[TASK MATERIAL Boundary: Start]

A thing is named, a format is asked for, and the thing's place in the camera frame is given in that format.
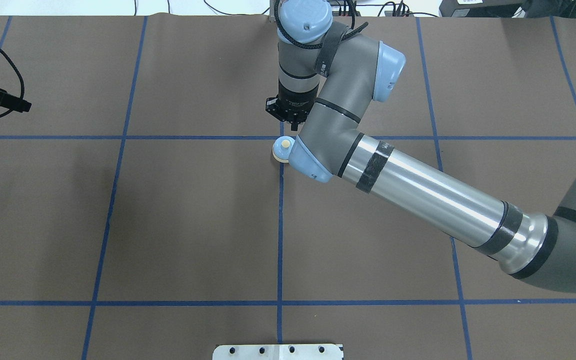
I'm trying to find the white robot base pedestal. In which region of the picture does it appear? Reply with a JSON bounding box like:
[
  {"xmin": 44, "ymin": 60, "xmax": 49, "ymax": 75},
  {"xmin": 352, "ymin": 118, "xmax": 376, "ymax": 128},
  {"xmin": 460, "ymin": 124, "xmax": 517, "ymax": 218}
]
[{"xmin": 212, "ymin": 343, "xmax": 345, "ymax": 360}]

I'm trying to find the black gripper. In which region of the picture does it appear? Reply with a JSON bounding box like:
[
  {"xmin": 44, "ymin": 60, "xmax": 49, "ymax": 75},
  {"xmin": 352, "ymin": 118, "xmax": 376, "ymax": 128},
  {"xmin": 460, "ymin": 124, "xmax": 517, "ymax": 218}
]
[{"xmin": 265, "ymin": 88, "xmax": 319, "ymax": 132}]

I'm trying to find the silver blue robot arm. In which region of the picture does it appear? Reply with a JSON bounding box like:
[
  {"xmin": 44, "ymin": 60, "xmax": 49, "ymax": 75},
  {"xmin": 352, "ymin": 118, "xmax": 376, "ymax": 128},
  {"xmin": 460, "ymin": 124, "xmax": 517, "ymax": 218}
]
[{"xmin": 265, "ymin": 0, "xmax": 576, "ymax": 293}]

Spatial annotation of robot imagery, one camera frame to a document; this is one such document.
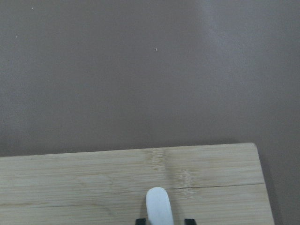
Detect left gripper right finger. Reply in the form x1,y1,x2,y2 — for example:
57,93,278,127
184,218,196,225

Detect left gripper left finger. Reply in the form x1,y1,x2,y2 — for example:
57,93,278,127
135,218,147,225

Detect white ceramic spoon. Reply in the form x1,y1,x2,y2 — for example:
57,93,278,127
146,187,174,225

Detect bamboo cutting board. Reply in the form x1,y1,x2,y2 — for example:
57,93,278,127
0,143,274,225

[TASK MATERIAL Boundary: End]

→ **ABOUT THIS TASK**:
All entries above must be printed again verbatim, with images excluded.

→ **ANSWER TO THIS TASK**:
A thing is named, a format is asked for, and the thing's place in the camera frame is given in that format.
I'm trying to find the white robot base pedestal. In which region of the picture does it appear? Reply with a JSON bounding box like:
[
  {"xmin": 44, "ymin": 60, "xmax": 49, "ymax": 75},
  {"xmin": 352, "ymin": 118, "xmax": 376, "ymax": 128},
  {"xmin": 460, "ymin": 124, "xmax": 517, "ymax": 218}
]
[{"xmin": 212, "ymin": 343, "xmax": 345, "ymax": 360}]

I'm trying to find the black gripper. In which region of the picture does it appear? Reply with a JSON bounding box like:
[
  {"xmin": 44, "ymin": 60, "xmax": 49, "ymax": 75},
  {"xmin": 352, "ymin": 118, "xmax": 376, "ymax": 128},
  {"xmin": 460, "ymin": 124, "xmax": 517, "ymax": 218}
]
[{"xmin": 265, "ymin": 88, "xmax": 319, "ymax": 132}]

I'm trying to find the silver blue robot arm. In which region of the picture does it appear? Reply with a JSON bounding box like:
[
  {"xmin": 44, "ymin": 60, "xmax": 49, "ymax": 75},
  {"xmin": 352, "ymin": 118, "xmax": 376, "ymax": 128},
  {"xmin": 460, "ymin": 124, "xmax": 517, "ymax": 218}
]
[{"xmin": 265, "ymin": 0, "xmax": 576, "ymax": 293}]

Spatial annotation of robot imagery, one camera frame to a document; this is one such document.
Detect left gripper right finger. Reply in the form x1,y1,x2,y2 — for example:
57,93,278,127
184,218,196,225

Detect left gripper left finger. Reply in the form x1,y1,x2,y2 — for example:
57,93,278,127
135,218,147,225

Detect white ceramic spoon. Reply in the form x1,y1,x2,y2 — for example:
57,93,278,127
146,187,174,225

Detect bamboo cutting board. Reply in the form x1,y1,x2,y2 — for example:
57,93,278,127
0,143,274,225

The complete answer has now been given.